"India that is Bharat: Coloniality, Civilisation, Constitution by J. Sai Deepak is a provocative first volume in a trilogy that dissects how European colonial mindsets continue to shape modern India's identity, laws, and worldview.
This book from Bloomsbury India, available on sites like thebooksempire.co.in, challenges readers to reclaim Bharat's indigenous consciousness through decolonial thinking.
Book Overview
The title draws from Article 1 of the Indian Constitution, highlighting the tension between "India" (colonial construct) and "Bharat" (ancient civilization).
Divided into sections on coloniality, civilisation, and constitution, it traces European influences up to the 1919 Government of India Act, exposing how Christian theology warped Indic traditions like caste and nature reverence.
Sai Deepak, a Supreme Court lawyer, uses dense legal-historical analysis to argue for "decoloniality" to restore indigenous knowledge systems.
Key Arguments
Coloniality persists in education, secularism, and humanism, rooted in Protestant Reformation ideas that vilified Hindu practices.
Bharat as a "civilisation-state" prioritizes group identity over individual rights, clashing with Western nation-state models imposed via courts and policy.
British policies promoted evangelism while stereotyping Indians as backward, disrupting harmony with nature and fostering self-loathing.
Strengths and Critiques
India that is Bharat stands out for its rigorous scholarship and bold decolonial lens, but draws critiques for stylistic and ideological hurdles.
Major Strengths
The book's exhaustive research shines through 1,200+ footnotes drawing from primary colonial documents, global philosophers like Aníbal Quijano, and legal archives, making a compelling case against lingering coloniality.
J. Sai Deepak's lawyerly precision dissects how European Christian ontology warped Indic civilisation, offering fresh insights on caste, nature, and secularism that resonate deeply with history enthusiasts.
Readers praise its empowering call to reclaim Bharat's group-harmonic worldview over Western individualism, earning 4.5/5 on Goodreads from thousands.
Key Critiques
Dense prose and repetition bog it down—over 600 pages of academic jargon can overwhelm casual readers, feeling more like a thesis than accessible narrative.
Some fault selective historiography and Hindutva leanings, arguing it overstates Protestant biases while underplaying internal Indian dynamics or Islamic influences.
Critics also note overstated claims on constitutional "coloniality," viewing it as ideologically driven rather than fully balanced.
Key Takeaways
India that is Bharat by J. Sai Deepak distills colonial Europe's lasting mental and structural hold on India into a call for decolonial revival.

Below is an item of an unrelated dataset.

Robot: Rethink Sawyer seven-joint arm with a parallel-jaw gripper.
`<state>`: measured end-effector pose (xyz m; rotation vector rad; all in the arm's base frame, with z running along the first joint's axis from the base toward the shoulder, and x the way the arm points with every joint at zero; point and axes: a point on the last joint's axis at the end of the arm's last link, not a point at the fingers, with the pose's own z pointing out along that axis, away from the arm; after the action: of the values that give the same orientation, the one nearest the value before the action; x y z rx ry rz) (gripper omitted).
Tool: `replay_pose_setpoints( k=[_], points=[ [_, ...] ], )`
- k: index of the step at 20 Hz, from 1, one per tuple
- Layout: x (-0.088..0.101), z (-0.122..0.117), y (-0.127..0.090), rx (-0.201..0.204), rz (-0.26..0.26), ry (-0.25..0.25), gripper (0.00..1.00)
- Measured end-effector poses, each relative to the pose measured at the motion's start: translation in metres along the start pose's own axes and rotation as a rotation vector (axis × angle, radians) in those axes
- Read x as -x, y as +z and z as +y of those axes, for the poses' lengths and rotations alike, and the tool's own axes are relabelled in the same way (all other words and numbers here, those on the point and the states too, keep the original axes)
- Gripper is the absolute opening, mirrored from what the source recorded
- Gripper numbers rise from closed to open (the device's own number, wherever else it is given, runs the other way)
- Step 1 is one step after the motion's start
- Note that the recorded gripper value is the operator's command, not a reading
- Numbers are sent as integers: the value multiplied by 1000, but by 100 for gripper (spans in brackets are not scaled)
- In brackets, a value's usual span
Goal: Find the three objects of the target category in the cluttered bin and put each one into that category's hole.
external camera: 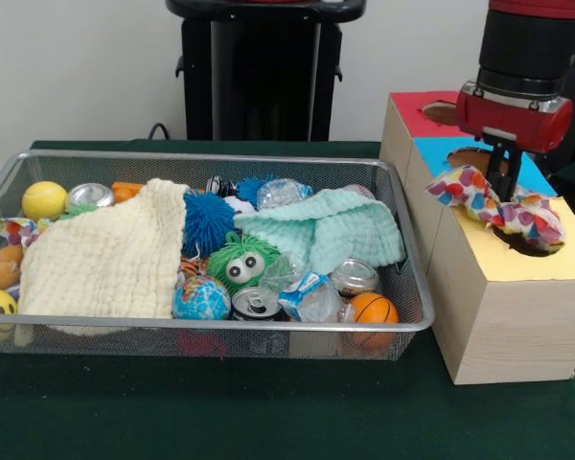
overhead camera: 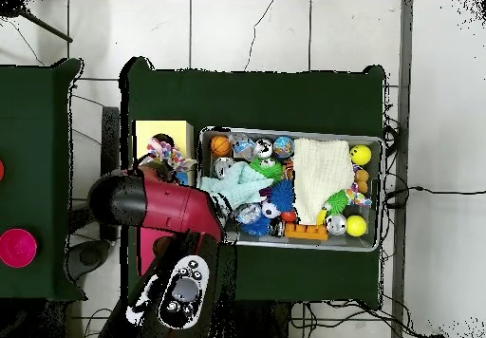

Key takeaways emphasize distinguishing Bharat's civilisation-state ethos from imposed Western models, urging reclamation of indigenous agency.
Core Concepts
Coloniality outlives colonialism as a power structure rooted in European Christian supremacy, dominating knowledge, being, and social order in post-independence India.
Decoloniality counters this by restoring native ontology, epistemology, and dignity through contextual, plural approaches rather than universal postcolonial hybrids.
Civilisational Clash
Bharat functions as a civilisation-state with group-based organisation (varna-jati harmony with nature), clashing against the individual-centric European nation-state.
Colonial education (e.g., Macaulay's Minute) and legal tests like Essential Religious Practices embedded Protestant biases, regulating Hindu practices while privileging others.
Persistent Legacies
British ethnography rigidified caste and invented "tribal" categories for control and conversion, distorting indigenous social fluidity.
The Indian Constitution, shaped by League of Nations' "Standard of Civilisation," perpetuates secularised colonial governance over Bharat's civilisational roots.
Path Forward
Examine colonial biases in religion, education, and law to revive indigenous systems and consciousness.
Ongoing vigilance against internalised inferiority ensures civilisational survival, beyond mere political freedom.
Deeply researched with primary sources, footnotes, and philosopher quotes, it earns high praise (4.5+ on Goodreads from 1,000+ ratings) for bold scholarship.
Critics note its length, lawyerly prose, repetition, and perceived bias toward Hindutva views, making it tough for casual readers.
Some call it repetitive or overly ideological, yet essential for decolonizing Indian thought.